DJ Erick Morillo, who assisted popularize house music, dies at 49

Erick Morillo was an aspect of the demonstration Reel 2 Real, which delivered the hit known as “I Like to Move It” in 1993.

Noted DJ and music maker Erick Morillo, who promoted house music, was discovered dead in Miami Beach, specialists said Monday. He was 49.

Officials on Monday were called to Morillo’s living arrangement, where they discovered him dead, police said. A reason for death had not yet been resolved.

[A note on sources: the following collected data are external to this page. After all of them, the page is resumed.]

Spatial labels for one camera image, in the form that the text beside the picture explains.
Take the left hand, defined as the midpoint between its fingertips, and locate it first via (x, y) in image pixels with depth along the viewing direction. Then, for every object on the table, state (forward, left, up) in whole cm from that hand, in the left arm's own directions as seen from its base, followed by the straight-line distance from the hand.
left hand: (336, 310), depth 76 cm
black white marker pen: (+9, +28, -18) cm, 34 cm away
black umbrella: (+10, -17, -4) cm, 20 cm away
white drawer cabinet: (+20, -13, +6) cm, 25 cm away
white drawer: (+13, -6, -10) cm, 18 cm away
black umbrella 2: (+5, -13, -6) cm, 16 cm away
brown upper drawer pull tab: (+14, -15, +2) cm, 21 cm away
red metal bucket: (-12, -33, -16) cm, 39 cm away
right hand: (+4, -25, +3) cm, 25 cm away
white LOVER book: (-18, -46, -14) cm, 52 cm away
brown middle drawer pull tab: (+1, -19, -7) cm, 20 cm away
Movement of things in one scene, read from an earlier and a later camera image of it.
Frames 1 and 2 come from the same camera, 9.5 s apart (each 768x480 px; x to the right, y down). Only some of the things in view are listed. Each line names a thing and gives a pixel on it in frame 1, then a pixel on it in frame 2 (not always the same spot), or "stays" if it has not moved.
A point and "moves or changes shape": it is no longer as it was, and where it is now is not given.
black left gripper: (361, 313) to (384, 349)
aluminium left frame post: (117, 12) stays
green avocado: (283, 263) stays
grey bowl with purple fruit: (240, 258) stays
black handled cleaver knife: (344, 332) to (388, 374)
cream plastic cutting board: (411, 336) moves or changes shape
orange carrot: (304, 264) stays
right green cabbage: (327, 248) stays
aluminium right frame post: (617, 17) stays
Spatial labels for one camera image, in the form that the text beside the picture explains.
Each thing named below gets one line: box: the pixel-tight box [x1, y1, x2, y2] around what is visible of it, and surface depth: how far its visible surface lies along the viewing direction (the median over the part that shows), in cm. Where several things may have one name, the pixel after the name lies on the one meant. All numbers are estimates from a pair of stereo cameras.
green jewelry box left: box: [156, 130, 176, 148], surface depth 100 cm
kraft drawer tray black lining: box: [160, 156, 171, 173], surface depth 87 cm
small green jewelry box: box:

“There were no apparent signs of foul play,” the Miami Beach department said. “The cause of death will be determined by the Miami Dade Medical Examiner’s Office.”

Morillo, who was blamed for sexual battery in a supposed assault in December, had been captured by Miami Beach police a month ago. He was expected to show up in court Friday, police said.

Morillo had denied the claims.

“This is a very unfortunate incident where our detectives worked diligently to provide some sort of closure for the victim,” Miami Beach police representative Ernesto Rodriguez said in an Aug. 6 explanation.

For about 30 years, Morillo was a mainstream figure in the realm of house music, the post-disco sound conceived in Chicago during the 1980s and taken for a worldwide ride the following decade by British rave DJs including Paul Oakenfold and Pete Tong.

Conceived in Colombia and once situated in New York City, Morillo was second-wave house maker who in some cases shunned its diva-vocal sound (Robin S, “Show Me Love”) for more forceful percussion and world impacts, including name, reggaeton and Latin flavors.

One outcome was Reel 2 Real’s “Go On Move,” also called “I Like to Move It,” which highlighted the patois vocals of Trinidadian-conceived American craftsman Mad Stuntman. It arrived at diagram positions in the United States and Europe.

During the 1990s and 2010s, Morillo was a one-man financial machine in the business, bringing forth record marks, for example, Subliminal and Subusa, advancing and overseeing craftsmen, delivering, remixing and showing up at superclubs as a head of-the-marquee DJ.

In 2005, he helped club Pacha on the Spanish party isle of Ibiza open a 2,665-limit setting in New York when huge dance club were turning into the greatest stages for move music entertainers. Settings like Pacha helped set up for the 2010s electronic move music period, Las Vegas superclubs, and gigantic celebrations like Electric Daisy Carnival.

During the 2000s, Morillo delivered three tracks that included rapper Sean “Diddy” Combs, an incidental nearness in the Miami club scene at that point.

At Electric Daisy Carnival Las Vegas in 2012, Steve Angello of graph besting act Swedish House Mafia presented Morillo in front of an audience as “the guy who taught me how to DJ in clubs.”

Morillo’s dawn exhibitions in Ibiza made him an image of the gathering way of life, and in a meeting with BBC Radio One’s Tong in 2016, he conceded he had strolled the walk, saying his liquor and medication use finished with a dependence on ketamine.

The DJ never appeared to lose his believability with move music puritans. He in some cases performed consecutive with Danny Tenaglia, one of house music’s most adored DJs.

“He would be one that other DJs would want to go and check out,” said Los Angeles radio veteran “Swedish” Egil Aalvik, founder of grooveradio.com. “He did not just play a record into the next record. He would layer sounds and build up, drop it up and built it again.”

Morillo was a music tastemaker who drove move music fans to new specialists, he said.

“People looked up to him for new remixes, dubs, vocal records,” Aalvik said. “He managed and helped promote different DJs. He did all those things that many DJs wish they could do one or two of those things.”